How Does Maple Manor Village Compare to Other Iowa Nursing Homes?

Compared to the 100 nursing homes in Iowa, Maple Manor Village's overall rating (4 stars) is above the state average of 3.1, staff turnover (44%) is near the state average of 46%, and health inspection rating (4 stars) is above the national benchmark.

What Should Families Ask When Visiting Maple Manor Village?

Based on this facility's data, families visiting should ask: "Can I visit during a mealtime to observe dining assistance and food quality?" "How do you handle medical emergencies, and what is your hospital transfer rate?" "Can I speak with family members of current residents about their experience?"

Is Maple Manor Village Safe?

Based on CMS inspection data, Maple Manor Village has a clean safety record: no substantiated abuse findings (meaning no confirmed cases of resident harm), no Immediate Jeopardy citations (the most serious violation level indicating risk of serious injury or death), and is not on the Special Focus Facility watch list (a federal program monitoring the lowest-performing 1% of nursing homes). The facility has a 4-star overall rating and ranks #1 of 100 nursing homes in Iowa. While no facility is perfect, families should still ask about staff-to-resident ratios and recent inspection results during their visit.

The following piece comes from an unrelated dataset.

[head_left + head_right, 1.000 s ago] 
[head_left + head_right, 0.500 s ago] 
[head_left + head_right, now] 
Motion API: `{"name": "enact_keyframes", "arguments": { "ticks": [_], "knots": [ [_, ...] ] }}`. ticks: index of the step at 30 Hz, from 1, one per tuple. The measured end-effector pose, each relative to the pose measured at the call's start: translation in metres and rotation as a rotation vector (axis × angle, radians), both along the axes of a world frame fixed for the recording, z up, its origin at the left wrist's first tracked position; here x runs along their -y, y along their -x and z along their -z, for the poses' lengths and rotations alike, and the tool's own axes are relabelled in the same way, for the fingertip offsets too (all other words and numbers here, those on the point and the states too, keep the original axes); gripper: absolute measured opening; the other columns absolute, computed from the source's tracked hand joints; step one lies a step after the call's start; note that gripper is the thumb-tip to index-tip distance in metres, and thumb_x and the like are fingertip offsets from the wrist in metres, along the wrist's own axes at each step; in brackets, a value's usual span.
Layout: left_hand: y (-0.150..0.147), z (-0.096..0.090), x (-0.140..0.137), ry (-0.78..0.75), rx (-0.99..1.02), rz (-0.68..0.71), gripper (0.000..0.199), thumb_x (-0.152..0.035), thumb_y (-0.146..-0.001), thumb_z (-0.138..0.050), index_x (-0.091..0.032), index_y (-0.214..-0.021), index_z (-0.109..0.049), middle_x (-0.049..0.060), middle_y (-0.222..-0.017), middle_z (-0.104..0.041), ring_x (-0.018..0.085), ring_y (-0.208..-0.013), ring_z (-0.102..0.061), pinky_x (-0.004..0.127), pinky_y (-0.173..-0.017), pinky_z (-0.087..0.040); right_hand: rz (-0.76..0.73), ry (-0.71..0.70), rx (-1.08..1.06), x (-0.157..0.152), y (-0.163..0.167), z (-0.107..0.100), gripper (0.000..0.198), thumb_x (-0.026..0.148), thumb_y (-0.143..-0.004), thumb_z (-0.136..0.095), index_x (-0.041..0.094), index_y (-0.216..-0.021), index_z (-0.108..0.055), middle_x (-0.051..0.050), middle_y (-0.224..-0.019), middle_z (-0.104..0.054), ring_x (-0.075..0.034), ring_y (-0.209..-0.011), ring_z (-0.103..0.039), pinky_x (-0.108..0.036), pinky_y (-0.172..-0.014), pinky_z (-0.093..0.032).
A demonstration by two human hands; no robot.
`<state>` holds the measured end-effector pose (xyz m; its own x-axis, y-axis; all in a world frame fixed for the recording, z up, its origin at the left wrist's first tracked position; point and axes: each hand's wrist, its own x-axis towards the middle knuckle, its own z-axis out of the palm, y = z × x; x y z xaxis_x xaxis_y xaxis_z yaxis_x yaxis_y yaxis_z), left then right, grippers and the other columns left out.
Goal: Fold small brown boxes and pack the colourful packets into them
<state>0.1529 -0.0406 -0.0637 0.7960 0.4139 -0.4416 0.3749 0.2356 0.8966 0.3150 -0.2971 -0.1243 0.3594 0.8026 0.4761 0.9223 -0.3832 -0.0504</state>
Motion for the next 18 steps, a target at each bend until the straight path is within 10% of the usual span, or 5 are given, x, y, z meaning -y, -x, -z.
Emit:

Do Nurses at Maple Manor Village Stick Around?

Maple Manor Village has a staff turnover rate of 44%, which is about average for Iowa nursing homes (state average: 46%). Moderate turnover is common in nursing homes, but families should still ask about staff tenure and how the facility maintains care continuity when employees leave.

Was Maple Manor Village Ever Fined?

Maple Manor Village has no federal fines on record. CMS issues fines when nursing homes fail to meet care standards or don't correct problems found during inspections. The absence of fines suggests the facility has either maintained compliance or corrected any issues before penalties were assessed. This is a positive indicator, though families should still review recent inspection reports for the full picture.

Is Maple Manor Village on Any Federal Watch List?

Maple Manor Village is not on any federal watch list. The most significant is the Special Focus Facility (SFF) program, which identifies the bottom 1% of nursing homes nationally based on persistent, serious quality problems. Not being on this list means the facility has avoided the pattern of deficiencies that triggers enhanced federal oversight. This is a positive indicator, though families should still review the facility's inspection history directly.